▶ **REQUIRED WORK**: Hunt through the lines below for the string "logo" and copy each one that has it.
━━━━━ TASK INPUT ━━━━━
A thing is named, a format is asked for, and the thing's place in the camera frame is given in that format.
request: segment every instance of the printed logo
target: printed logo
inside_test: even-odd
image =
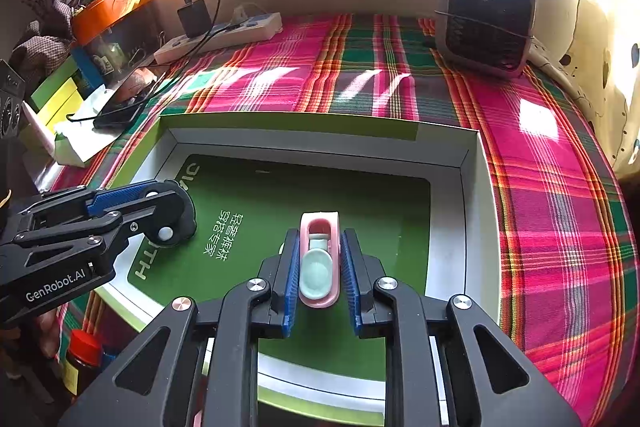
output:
━━━━━
▶ **ANSWER SECTION**:
request: segment every instance of the printed logo
target: printed logo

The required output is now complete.